Ottawa. Le 25 octobre, la commissaire européenne chargée du Commerce Cecilia Malmstrom a appelé de concert avec douze autres responsables internationaux à une réforme de l’OMC (1).

Pour rappel, l’Organisation Mondiale du Commerce est une organisation qui promeut l’ouverture commerciale entre pays par l’abaissement des barrières tarifaires et non-tarifaires aux échanges. Les pays membres de l’OMC (164 en 2018) acceptent de commercer entre eux selon un socle minimal de règles. L’OMC est aussi et surtout un lieu de négociation commerciale et un organisme de règlement des différends commerciaux. À bien des égards, l’OMC est l’emblème de la libéralisation des échanges commerciaux depuis les années 90.

Pourquoi réformer celle qui aura 24 ans le 1er janvier prochain ? Car sa légitimité est attaquée : ses deux membres les plus importants, la Chine et les États-Unis, se livrent une guerre commerciale qui met à l’épreuve la raison d’être de l’institution.

Les tarifs américains sur l’acier et l’aluminium mis en place cet été ont entraîné pas moins de sept demandes d’arbitrage à l’OMC (2), du jamais vu. La Chine et la Russie sont bien sûr de la partie mais aussi des alliés proches des Américains tel que le Canada, le Mexique et l’Union. L’ambassadeur américain à l’OMC, David Shea, a invité les Européens à reconsidérer leur demande d’arbitrage : “Nous voulons encourager les pays européens à examiner soigneusement leurs intérêts économiques, politiques et sécuritaires plus larges”.

Le problème réside aussi dans la justification juridique américaine vis-à-vis du tarif sur l’acier. La délégation américaine invoque une question de sécurité nationale : cet argument se situerait donc en dehors de la juridiction de l’OMC. L’exception de sécurité nationale n’est que peu utilisée car c’est une arme à double tranchant : une fois invoquée, rien n’empêche n’importe quel pays de l’utiliser à son tour pour justifier une nouvelle barrière commerciale.
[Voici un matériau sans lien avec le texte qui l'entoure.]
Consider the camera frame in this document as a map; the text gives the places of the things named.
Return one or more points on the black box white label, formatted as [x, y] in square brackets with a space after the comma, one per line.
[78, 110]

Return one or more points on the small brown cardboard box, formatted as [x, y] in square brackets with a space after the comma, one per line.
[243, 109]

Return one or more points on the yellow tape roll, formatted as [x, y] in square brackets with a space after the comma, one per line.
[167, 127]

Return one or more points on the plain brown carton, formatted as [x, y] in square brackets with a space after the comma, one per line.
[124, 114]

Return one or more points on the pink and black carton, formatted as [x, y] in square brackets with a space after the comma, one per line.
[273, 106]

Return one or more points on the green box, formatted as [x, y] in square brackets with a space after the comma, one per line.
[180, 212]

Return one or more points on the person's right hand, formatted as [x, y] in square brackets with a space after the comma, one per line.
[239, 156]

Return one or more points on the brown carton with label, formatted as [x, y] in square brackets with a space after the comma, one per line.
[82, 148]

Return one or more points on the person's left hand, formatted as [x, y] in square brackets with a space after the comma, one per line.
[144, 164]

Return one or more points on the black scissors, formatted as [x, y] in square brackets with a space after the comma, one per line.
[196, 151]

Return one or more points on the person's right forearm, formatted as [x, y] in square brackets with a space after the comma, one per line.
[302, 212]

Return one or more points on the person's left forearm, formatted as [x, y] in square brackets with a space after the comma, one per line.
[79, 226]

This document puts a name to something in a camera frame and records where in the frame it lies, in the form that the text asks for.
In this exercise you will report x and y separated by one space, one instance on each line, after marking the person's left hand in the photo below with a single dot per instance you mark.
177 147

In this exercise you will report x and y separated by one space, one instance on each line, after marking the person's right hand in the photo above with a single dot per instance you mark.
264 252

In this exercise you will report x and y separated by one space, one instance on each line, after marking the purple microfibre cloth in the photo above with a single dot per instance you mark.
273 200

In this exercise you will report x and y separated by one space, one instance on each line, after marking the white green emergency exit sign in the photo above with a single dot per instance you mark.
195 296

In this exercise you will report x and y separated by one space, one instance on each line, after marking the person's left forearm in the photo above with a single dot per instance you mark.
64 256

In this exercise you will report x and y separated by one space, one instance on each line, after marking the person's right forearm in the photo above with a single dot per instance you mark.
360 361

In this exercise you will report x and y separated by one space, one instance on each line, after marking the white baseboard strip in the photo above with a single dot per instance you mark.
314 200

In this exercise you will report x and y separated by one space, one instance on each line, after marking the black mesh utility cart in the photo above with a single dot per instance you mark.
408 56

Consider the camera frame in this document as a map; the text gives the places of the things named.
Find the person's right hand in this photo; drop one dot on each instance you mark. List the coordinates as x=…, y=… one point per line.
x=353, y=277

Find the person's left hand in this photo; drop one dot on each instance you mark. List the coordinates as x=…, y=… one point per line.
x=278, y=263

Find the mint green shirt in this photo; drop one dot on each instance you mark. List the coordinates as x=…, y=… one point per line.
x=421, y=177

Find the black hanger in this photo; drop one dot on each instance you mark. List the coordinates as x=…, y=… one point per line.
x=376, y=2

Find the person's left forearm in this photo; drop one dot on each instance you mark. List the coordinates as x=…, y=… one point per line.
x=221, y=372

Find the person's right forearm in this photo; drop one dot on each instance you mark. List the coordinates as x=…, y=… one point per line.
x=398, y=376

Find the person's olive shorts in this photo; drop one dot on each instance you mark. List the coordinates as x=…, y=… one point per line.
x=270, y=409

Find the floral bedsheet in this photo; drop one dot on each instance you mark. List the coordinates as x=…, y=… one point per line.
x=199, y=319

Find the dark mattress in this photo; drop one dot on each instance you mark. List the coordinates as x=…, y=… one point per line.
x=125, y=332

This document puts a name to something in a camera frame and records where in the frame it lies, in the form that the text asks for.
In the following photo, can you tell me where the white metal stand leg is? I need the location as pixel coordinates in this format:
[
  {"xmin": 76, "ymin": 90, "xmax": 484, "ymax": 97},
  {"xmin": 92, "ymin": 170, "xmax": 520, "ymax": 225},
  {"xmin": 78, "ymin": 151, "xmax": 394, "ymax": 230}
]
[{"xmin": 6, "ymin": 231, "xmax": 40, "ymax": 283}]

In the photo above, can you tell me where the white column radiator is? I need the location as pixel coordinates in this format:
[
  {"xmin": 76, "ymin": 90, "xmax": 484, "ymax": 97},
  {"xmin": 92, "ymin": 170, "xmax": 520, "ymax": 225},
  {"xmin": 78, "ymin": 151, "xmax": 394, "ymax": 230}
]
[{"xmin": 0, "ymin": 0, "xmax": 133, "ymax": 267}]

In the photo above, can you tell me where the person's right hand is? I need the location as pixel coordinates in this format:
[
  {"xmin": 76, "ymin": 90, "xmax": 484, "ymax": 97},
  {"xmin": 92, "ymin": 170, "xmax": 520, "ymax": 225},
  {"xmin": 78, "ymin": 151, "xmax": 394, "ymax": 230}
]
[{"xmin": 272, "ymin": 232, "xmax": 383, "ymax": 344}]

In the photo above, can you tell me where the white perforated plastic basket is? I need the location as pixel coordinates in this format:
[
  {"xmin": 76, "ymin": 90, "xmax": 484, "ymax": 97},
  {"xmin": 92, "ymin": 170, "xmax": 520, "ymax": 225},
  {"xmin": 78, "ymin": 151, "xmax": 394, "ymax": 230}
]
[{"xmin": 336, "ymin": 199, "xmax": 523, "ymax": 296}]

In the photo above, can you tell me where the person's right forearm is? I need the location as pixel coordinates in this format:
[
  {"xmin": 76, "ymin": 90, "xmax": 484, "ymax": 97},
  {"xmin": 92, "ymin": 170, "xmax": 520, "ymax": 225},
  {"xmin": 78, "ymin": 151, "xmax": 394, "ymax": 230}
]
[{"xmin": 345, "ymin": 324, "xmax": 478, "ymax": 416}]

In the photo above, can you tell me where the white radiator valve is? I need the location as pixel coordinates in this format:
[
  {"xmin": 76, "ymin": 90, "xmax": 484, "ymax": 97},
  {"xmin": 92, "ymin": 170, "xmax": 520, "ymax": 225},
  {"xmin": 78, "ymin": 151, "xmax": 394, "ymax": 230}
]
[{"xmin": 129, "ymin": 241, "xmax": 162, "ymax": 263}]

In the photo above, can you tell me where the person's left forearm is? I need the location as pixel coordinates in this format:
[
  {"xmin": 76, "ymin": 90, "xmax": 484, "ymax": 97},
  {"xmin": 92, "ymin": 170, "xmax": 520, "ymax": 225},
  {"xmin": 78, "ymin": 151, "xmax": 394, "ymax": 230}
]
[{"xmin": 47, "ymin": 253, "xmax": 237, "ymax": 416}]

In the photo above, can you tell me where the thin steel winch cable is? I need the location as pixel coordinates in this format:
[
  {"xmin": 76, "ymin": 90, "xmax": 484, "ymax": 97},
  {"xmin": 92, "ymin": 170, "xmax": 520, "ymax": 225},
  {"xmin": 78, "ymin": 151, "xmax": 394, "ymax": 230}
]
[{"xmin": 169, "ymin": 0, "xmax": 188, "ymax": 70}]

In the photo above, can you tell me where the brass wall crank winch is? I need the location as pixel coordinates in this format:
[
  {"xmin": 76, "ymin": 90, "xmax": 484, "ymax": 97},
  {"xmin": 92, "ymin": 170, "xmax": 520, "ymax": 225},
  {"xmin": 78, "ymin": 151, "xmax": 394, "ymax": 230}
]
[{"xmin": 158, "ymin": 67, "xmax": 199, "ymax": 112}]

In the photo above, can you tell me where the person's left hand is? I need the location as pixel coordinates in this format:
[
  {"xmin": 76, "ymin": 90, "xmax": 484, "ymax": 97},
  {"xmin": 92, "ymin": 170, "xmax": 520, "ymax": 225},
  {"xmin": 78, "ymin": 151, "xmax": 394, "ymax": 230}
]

L’OMC se retrouve dans une situation intenable. D’une part, si elle laisse les Américains utiliser l’exception de sécurité nationale, elle crée un précédent qui permettra l’édification de nouvelles barrières commerciales en dehors de sa juridiction par d’autres pays (la Chine en tête). D’autre part, David Shea a déjà prévenu à plusieurs reprises qu’en cas d’action de l’OMC, les États-Unis pourraient remettre en cause leur appartenance à l’organisation.

Il semble donc urgent pour l’institution d’évoluer afin de traverser cette crise sans précédent. L’incapacité du cadre actuel de l’OMC à régler le problème a déjà un coût. Une possible escalade de la guerre commerciale sino-américaine inquiète les investisseurs internationaux : le mois d’octobre a été le plus mauvais pour les indices boursiers internationaux depuis 2012 ; à la date du 29 octobre, ils ont connu une baisse agrégée de 10 points sur le mois (3).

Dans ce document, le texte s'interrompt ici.